Work out how many lines in the listing below include the word "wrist"; answer with the number alone.

• • • • •

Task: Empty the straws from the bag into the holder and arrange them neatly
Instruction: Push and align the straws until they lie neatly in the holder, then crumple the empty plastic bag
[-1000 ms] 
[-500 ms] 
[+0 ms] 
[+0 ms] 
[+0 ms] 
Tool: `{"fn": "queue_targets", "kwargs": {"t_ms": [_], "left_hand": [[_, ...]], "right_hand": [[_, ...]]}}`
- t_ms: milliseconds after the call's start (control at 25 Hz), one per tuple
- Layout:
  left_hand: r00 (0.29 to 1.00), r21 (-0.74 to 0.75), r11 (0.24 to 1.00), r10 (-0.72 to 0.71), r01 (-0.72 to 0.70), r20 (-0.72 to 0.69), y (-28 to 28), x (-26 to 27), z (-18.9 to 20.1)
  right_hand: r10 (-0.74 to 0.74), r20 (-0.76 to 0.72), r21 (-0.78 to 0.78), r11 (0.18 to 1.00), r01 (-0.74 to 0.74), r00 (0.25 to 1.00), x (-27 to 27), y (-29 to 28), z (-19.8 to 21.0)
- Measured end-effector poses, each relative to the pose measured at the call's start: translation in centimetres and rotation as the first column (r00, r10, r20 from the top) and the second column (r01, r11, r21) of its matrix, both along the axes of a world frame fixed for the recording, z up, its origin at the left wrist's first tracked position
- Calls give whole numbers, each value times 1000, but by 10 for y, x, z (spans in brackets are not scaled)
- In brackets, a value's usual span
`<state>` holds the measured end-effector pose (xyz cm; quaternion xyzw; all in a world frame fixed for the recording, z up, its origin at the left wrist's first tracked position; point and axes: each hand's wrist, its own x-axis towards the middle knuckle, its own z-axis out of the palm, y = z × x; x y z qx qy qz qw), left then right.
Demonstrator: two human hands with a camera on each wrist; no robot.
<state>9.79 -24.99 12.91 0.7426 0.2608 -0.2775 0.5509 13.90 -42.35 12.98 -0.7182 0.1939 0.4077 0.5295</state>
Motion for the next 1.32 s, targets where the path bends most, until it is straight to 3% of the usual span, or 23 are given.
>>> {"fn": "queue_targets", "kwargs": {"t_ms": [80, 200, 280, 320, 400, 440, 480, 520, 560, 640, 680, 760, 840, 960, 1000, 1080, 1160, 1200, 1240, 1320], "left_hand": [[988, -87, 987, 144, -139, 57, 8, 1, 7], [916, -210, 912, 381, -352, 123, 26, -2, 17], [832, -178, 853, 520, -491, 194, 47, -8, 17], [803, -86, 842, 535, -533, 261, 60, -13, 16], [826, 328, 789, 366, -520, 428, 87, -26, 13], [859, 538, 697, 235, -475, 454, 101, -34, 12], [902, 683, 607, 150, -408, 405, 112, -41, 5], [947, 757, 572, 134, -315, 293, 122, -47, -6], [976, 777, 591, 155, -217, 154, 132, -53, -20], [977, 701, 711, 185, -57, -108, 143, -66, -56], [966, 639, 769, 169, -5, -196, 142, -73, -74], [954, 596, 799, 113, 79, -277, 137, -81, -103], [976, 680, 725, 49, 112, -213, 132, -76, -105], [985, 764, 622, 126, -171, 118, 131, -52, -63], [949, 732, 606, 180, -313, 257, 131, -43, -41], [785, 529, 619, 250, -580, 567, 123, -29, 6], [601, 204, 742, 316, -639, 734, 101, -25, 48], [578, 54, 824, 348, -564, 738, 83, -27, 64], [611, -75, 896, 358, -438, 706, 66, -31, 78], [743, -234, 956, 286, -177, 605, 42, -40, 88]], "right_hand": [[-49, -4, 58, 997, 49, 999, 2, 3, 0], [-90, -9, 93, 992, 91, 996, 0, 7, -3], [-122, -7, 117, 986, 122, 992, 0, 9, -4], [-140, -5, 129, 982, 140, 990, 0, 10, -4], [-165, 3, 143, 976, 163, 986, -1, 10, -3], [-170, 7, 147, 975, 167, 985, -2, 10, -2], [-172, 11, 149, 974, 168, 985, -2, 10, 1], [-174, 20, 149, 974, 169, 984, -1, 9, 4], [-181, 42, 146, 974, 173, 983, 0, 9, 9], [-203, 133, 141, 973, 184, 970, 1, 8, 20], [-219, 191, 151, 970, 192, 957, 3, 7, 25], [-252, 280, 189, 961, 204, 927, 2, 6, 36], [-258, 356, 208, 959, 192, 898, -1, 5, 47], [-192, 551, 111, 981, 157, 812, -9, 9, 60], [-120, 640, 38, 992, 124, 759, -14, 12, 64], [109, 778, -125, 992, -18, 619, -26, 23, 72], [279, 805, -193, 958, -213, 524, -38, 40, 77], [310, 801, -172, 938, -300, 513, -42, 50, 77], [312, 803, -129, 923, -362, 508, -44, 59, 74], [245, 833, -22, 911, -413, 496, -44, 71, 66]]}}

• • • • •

▶ [EXERCISE RESULT] 3